Data to examine START

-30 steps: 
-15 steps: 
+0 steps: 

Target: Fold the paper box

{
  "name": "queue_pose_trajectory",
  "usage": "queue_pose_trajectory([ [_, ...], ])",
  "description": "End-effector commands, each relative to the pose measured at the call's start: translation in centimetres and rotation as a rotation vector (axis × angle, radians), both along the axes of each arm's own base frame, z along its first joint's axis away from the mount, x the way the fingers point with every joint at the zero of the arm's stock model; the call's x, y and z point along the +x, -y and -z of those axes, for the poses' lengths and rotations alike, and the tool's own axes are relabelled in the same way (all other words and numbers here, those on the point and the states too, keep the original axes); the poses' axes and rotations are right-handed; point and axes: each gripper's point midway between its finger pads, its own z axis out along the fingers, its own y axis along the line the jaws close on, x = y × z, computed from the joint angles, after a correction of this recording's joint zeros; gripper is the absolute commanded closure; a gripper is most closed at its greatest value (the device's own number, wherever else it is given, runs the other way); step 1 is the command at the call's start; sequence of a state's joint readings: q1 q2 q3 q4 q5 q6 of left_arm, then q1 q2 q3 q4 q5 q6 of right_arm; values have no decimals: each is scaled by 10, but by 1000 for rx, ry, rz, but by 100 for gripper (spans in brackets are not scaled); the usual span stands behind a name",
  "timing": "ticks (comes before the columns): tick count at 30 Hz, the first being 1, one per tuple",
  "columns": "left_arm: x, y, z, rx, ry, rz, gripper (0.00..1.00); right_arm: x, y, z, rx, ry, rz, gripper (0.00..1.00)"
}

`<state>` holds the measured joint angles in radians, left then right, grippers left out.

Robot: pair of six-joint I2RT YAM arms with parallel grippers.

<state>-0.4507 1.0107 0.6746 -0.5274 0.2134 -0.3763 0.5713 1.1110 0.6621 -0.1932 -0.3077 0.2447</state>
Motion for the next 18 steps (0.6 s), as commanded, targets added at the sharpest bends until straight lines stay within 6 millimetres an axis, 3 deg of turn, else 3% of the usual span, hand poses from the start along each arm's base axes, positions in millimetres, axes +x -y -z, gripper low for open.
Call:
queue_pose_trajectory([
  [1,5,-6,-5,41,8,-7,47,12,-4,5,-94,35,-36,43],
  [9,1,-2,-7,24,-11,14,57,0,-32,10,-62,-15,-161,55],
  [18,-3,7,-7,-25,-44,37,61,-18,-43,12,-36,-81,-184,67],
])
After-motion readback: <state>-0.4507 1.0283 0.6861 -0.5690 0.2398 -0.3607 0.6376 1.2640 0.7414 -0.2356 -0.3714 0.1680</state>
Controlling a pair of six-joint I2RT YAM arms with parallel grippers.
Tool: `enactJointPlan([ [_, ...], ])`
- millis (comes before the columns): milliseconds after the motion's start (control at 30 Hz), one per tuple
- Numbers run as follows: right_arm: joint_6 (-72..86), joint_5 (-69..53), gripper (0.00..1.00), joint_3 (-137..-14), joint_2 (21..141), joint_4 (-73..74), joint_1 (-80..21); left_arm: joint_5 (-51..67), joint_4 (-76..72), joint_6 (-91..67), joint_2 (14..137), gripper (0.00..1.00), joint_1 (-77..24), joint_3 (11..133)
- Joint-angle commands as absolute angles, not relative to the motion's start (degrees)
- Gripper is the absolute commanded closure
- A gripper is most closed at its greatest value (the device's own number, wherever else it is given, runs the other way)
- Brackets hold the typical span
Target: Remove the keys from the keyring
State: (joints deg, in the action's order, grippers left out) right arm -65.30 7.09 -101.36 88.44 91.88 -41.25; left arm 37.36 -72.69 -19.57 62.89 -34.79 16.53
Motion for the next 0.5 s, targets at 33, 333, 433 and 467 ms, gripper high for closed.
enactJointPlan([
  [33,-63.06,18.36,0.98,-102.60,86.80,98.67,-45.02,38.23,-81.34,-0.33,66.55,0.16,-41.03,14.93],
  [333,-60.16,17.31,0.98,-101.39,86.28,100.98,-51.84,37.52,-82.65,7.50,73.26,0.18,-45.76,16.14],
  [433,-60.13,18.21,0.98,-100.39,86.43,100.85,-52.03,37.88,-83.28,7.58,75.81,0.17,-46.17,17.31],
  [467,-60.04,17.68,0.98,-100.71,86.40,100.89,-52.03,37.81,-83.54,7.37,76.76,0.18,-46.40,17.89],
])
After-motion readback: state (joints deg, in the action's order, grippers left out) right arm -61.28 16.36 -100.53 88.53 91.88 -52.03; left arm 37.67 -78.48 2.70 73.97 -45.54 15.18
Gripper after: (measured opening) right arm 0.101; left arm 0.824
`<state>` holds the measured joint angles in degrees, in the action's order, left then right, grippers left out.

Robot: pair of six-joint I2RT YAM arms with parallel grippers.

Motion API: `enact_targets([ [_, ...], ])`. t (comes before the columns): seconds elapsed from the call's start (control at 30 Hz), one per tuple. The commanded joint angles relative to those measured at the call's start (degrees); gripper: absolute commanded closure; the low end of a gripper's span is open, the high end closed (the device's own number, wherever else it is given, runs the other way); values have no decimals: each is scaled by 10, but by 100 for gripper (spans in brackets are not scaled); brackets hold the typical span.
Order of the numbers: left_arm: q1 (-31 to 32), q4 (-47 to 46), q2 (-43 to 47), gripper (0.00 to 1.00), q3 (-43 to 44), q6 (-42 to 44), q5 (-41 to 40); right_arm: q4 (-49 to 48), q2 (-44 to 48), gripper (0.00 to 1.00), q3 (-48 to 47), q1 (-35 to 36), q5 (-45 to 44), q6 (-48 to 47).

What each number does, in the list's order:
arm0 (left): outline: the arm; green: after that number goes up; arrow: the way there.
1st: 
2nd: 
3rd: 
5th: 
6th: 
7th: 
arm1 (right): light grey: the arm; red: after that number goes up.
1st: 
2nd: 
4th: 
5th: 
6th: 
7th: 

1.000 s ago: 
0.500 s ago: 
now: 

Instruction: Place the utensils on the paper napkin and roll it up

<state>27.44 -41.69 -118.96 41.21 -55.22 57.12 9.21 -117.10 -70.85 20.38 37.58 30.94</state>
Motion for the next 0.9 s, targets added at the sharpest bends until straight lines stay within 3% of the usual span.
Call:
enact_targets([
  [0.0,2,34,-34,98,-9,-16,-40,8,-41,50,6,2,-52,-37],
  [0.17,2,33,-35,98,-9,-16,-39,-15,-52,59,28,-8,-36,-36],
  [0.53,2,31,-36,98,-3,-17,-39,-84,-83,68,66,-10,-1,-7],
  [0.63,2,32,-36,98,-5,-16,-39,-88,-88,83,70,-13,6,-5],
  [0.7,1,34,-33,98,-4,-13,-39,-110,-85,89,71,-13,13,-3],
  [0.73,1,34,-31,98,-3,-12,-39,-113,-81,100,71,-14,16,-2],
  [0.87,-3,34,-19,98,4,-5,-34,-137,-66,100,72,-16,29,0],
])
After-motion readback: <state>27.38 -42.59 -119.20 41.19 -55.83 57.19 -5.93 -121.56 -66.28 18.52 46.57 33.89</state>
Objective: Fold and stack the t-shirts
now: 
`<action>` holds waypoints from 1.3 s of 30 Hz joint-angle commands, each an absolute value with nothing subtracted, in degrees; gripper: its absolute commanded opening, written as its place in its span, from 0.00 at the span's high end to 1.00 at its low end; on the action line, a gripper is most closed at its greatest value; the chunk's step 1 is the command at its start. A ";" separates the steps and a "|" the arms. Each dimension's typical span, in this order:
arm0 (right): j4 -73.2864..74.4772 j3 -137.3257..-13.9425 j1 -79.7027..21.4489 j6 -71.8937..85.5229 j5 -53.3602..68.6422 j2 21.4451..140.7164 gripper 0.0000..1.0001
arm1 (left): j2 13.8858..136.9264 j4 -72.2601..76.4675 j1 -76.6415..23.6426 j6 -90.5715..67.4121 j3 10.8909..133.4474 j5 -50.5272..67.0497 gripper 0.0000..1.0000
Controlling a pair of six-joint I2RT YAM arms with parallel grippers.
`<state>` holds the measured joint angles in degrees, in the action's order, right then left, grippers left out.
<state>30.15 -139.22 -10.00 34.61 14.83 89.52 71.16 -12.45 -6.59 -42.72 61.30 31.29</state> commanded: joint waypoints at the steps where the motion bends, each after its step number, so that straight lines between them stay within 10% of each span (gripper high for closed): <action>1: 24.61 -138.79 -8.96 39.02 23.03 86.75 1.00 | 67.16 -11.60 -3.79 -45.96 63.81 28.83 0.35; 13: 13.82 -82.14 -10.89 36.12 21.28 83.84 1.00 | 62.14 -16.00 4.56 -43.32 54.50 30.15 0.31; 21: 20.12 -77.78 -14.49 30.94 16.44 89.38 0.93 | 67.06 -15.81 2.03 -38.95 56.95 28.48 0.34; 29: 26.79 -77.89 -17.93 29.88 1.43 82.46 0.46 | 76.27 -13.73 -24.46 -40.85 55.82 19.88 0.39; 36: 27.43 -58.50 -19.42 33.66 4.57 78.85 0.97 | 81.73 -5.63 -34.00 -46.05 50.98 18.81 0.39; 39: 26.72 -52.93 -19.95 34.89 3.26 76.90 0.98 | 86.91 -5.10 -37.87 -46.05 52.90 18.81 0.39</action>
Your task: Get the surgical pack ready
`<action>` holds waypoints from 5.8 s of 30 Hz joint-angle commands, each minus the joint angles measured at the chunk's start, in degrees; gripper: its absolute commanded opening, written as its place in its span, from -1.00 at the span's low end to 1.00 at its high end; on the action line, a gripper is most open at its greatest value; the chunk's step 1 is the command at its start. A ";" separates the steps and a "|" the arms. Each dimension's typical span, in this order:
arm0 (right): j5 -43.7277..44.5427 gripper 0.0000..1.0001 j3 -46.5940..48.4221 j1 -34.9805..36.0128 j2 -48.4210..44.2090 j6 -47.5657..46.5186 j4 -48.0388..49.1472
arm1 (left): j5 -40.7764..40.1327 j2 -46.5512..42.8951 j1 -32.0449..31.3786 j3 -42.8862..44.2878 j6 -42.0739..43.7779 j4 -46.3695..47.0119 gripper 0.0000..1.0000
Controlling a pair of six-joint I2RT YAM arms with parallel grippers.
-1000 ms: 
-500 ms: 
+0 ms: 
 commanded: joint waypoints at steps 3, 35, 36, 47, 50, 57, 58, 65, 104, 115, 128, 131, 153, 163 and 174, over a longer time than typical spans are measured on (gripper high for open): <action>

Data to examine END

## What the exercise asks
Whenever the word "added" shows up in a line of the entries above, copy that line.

## Written reply
Motion for the next 18 steps (0.6 s), as commanded, targets added at the sharpest bends until straight lines stay within 6 millimetres an axis, 3 deg of turn, else 3% of the usual span, hand poses from the start along each arm's base axes, positions in millimetres, axes +x -y -z, gripper low for open.
Motion for the next 0.9 s, targets added at the sharpest bends until straight lines stay within 3% of the usual span.

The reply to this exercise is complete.